### Exercise objective
Transcribe every line of the material below exactly, leaving out the pictures.
BEGIN Data segment
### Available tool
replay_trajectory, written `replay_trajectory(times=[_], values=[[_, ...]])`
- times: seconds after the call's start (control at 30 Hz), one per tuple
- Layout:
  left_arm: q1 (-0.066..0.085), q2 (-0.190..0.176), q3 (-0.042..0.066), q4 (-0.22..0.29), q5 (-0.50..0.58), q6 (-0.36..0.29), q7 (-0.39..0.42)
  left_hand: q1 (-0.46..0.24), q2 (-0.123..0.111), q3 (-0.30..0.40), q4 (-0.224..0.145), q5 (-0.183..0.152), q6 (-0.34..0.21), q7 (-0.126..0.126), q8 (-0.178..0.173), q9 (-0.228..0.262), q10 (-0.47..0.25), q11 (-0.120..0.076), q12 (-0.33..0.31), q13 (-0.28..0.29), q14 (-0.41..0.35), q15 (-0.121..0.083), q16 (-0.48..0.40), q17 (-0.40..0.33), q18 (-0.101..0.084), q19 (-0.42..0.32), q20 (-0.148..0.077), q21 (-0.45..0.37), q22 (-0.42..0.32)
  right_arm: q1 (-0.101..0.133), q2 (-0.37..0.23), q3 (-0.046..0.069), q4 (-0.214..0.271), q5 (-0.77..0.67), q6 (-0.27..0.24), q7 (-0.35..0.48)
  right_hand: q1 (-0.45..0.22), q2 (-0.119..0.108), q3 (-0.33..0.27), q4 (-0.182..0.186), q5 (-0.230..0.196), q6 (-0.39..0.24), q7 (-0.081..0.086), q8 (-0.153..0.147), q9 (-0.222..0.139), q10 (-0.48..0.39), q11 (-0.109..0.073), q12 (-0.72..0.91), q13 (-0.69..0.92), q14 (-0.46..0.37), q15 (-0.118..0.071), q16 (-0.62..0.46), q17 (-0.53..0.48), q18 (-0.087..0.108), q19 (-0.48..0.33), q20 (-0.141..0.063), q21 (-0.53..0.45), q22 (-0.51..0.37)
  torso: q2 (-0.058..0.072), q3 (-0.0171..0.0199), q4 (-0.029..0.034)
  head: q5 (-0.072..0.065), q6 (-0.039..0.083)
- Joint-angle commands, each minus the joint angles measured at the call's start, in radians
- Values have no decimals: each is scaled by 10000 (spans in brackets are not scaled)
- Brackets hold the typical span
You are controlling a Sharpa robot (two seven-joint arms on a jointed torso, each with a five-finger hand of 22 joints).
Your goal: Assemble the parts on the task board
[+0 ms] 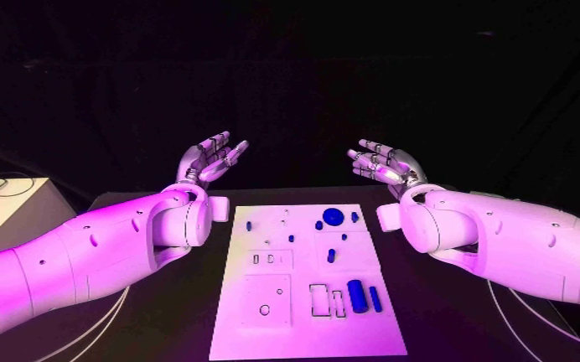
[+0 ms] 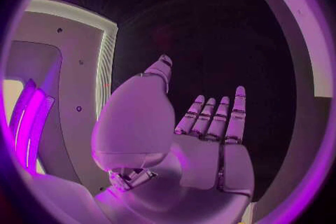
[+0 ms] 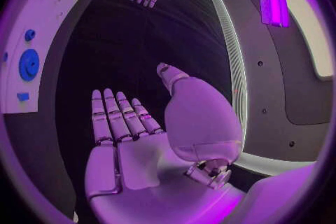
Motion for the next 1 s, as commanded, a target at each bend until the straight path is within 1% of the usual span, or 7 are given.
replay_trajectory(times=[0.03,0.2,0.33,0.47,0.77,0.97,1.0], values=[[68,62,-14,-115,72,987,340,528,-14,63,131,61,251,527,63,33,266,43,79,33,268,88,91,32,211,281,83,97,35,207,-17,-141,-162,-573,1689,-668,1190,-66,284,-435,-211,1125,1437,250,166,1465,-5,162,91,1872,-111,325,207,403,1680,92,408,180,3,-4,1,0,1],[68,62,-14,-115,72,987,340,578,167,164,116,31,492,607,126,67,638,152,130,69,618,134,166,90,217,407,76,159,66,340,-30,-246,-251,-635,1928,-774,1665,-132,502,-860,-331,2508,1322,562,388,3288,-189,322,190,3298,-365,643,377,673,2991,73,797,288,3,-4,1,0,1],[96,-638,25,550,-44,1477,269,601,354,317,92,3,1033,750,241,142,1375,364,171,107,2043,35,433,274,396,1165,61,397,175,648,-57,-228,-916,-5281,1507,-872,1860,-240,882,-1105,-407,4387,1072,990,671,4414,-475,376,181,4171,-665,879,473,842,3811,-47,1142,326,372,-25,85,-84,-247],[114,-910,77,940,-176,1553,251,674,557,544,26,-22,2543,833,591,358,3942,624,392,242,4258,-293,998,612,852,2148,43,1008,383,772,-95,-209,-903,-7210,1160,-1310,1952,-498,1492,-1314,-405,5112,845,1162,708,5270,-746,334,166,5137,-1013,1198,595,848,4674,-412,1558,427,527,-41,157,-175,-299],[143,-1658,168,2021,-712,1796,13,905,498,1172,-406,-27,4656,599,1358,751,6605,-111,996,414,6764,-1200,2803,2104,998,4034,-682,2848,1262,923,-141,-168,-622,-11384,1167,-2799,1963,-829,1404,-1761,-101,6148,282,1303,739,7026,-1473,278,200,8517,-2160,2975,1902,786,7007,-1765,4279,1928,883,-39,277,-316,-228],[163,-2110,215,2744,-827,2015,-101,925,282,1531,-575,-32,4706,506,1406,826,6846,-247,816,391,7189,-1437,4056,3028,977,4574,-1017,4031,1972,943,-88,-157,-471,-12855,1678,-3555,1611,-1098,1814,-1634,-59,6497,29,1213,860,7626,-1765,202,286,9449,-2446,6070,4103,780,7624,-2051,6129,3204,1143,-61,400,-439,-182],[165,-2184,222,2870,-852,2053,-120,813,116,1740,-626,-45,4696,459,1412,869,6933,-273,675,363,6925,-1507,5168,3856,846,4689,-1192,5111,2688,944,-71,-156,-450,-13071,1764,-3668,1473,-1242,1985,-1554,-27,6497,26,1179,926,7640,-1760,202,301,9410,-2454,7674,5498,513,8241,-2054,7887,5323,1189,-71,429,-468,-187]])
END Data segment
### Your solution
### Available tool
replay_trajectory, written `replay_trajectory(times=[_], values=[[_, ...]])`
- times: seconds after the call's start (control at 30 Hz), one per tuple
- Layout:
  left_arm: q1 (-0.066..0.085), q2 (-0.190..0.176), q3 (-0.042..0.066), q4 (-0.22..0.29), q5 (-0.50..0.58), q6 (-0.36..0.29), q7 (-0.39..0.42)
  left_hand: q1 (-0.46..0.24), q2 (-0.123..0.111), q3 (-0.30..0.40), q4 (-0.224..0.145), q5 (-0.183..0.152), q6 (-0.34..0.21), q7 (-0.126..0.126), q8 (-0.178..0.173), q9 (-0.228..0.262), q10 (-0.47..0.25), q11 (-0.120..0.076), q12 (-0.33..0.31), q13 (-0.28..0.29), q14 (-0.41..0.35), q15 (-0.121..0.083), q16 (-0.48..0.40), q17 (-0.40..0.33), q18 (-0.101..0.084), q19 (-0.42..0.32), q20 (-0.148..0.077), q21 (-0.45..0.37), q22 (-0.42..0.32)
  right_arm: q1 (-0.101..0.133), q2 (-0.37..0.23), q3 (-0.046..0.069), q4 (-0.214..0.271), q5 (-0.77..0.67), q6 (-0.27..0.24), q7 (-0.35..0.48)
  right_hand: q1 (-0.45..0.22), q2 (-0.119..0.108), q3 (-0.33..0.27), q4 (-0.182..0.186), q5 (-0.230..0.196), q6 (-0.39..0.24), q7 (-0.081..0.086), q8 (-0.153..0.147), q9 (-0.222..0.139), q10 (-0.48..0.39), q11 (-0.109..0.073), q12 (-0.72..0.91), q13 (-0.69..0.92), q14 (-0.46..0.37), q15 (-0.118..0.071), q16 (-0.62..0.46), q17 (-0.53..0.48), q18 (-0.087..0.108), q19 (-0.48..0.33), q20 (-0.141..0.063), q21 (-0.53..0.45), q22 (-0.51..0.37)
  torso: q2 (-0.058..0.072), q3 (-0.0171..0.0199), q4 (-0.029..0.034)
  head: q5 (-0.072..0.065), q6 (-0.039..0.083)
- Joint-angle commands, each minus the joint angles measured at the call's start, in radians
- Values have no decimals: each is scaled by 10000 (spans in brackets are not scaled)
- Brackets hold the typical span
You are controlling a Sharpa robot (two seven-joint arms on a jointed torso, each with a five-finger hand of 22 joints).
Your goal: Assemble the parts on the task board
[+0 ms] 
[+0 ms] 
[+0 ms] 
Motion for the next 1 s, as commanded, a target at each bend until the straight path is within 1% of the usual span, or 7 are given.
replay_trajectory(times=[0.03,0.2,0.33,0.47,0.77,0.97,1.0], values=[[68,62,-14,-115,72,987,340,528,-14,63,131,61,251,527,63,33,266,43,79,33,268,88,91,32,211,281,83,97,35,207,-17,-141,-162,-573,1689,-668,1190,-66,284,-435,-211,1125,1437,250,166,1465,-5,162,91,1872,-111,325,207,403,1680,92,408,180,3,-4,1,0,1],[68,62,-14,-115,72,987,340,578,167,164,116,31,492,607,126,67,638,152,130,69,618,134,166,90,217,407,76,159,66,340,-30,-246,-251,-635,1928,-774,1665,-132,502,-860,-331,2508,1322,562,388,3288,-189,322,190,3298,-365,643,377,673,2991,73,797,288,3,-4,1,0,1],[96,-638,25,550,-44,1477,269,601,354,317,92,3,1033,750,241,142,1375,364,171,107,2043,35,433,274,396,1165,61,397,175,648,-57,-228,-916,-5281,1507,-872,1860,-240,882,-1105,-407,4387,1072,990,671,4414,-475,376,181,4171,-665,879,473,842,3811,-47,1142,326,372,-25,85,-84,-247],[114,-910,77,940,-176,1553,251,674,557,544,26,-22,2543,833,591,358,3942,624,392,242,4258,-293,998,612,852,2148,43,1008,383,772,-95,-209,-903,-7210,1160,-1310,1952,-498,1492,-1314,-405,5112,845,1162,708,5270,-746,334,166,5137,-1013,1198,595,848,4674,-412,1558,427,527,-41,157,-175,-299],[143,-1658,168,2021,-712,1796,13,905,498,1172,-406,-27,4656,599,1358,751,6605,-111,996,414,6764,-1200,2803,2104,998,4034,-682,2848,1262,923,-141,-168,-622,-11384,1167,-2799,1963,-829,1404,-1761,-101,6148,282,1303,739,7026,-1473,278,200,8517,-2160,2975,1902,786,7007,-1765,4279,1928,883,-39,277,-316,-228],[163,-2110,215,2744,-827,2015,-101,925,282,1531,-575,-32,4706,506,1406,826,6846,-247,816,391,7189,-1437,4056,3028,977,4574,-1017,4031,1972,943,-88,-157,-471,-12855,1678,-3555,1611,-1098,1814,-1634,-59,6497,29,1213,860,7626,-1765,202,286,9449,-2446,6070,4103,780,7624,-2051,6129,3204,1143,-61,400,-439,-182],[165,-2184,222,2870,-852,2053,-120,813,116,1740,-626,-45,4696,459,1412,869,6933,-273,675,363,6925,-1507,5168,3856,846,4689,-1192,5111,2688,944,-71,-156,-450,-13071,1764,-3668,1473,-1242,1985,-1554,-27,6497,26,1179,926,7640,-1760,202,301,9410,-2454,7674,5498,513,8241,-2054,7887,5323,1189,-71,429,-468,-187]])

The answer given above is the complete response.